[WHAT YOU NEED TO DO]
Count the lines in the records below that contain the word "from", and give only that number.

************

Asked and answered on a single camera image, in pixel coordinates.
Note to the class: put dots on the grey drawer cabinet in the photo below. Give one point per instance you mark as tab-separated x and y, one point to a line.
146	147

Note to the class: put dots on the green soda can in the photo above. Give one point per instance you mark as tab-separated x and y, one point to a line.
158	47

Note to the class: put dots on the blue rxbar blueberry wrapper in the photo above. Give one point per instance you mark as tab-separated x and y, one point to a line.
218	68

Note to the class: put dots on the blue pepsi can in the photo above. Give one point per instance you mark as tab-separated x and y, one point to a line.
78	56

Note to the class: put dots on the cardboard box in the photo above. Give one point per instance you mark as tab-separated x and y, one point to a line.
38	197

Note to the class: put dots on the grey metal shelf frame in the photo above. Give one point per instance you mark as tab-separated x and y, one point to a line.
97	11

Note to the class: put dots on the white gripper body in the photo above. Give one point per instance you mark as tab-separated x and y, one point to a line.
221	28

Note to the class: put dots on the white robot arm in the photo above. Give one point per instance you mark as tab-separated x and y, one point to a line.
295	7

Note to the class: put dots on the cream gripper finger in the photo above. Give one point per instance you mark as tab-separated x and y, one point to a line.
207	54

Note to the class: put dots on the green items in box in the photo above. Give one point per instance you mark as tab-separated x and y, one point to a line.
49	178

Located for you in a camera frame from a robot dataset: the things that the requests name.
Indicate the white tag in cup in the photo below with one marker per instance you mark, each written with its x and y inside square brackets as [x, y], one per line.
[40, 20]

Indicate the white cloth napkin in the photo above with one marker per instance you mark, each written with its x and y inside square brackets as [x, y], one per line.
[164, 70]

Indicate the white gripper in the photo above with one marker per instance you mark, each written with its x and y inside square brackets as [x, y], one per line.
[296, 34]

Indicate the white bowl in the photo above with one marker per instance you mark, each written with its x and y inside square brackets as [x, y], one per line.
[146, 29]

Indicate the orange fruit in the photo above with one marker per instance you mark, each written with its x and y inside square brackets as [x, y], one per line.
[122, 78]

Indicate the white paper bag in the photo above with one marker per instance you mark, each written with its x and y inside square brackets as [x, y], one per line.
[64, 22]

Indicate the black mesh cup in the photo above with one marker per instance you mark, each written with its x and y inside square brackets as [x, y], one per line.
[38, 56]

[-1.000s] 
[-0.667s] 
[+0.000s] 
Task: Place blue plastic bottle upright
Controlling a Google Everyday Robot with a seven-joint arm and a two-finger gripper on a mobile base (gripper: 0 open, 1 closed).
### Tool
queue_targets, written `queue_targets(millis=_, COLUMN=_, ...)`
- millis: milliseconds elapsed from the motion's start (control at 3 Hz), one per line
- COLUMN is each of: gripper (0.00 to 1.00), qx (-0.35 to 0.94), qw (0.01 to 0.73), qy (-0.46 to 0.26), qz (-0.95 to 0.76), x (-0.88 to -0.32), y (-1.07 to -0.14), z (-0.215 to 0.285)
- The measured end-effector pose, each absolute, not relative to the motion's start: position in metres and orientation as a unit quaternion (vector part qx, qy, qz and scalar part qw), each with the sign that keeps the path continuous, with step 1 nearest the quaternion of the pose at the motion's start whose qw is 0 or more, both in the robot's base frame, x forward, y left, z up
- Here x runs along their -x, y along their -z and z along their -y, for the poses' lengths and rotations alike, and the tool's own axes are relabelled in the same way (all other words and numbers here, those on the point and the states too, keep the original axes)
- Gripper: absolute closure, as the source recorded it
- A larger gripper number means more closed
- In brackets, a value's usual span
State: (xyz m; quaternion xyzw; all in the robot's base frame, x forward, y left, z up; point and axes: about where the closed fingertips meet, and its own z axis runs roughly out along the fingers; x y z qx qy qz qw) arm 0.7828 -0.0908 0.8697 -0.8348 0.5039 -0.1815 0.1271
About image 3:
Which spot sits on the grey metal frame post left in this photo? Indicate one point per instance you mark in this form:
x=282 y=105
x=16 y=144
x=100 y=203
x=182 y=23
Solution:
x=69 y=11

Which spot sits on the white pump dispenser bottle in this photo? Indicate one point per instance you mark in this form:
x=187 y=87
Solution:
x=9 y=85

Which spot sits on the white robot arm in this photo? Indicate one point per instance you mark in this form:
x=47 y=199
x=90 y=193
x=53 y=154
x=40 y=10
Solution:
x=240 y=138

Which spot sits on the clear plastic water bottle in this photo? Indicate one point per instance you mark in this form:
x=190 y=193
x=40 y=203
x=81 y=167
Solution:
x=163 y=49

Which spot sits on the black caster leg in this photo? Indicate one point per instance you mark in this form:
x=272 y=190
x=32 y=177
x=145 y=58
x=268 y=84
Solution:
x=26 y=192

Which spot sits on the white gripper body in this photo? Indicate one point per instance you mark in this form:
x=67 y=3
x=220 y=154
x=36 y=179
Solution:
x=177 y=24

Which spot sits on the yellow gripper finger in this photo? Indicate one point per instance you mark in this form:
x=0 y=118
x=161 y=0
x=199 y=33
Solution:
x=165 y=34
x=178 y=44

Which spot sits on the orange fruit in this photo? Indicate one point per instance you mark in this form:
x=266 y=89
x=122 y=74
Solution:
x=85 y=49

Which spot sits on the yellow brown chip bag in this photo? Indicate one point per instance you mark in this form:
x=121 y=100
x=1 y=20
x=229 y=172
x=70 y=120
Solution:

************

[SOLUTION TO THE PROBLEM]
2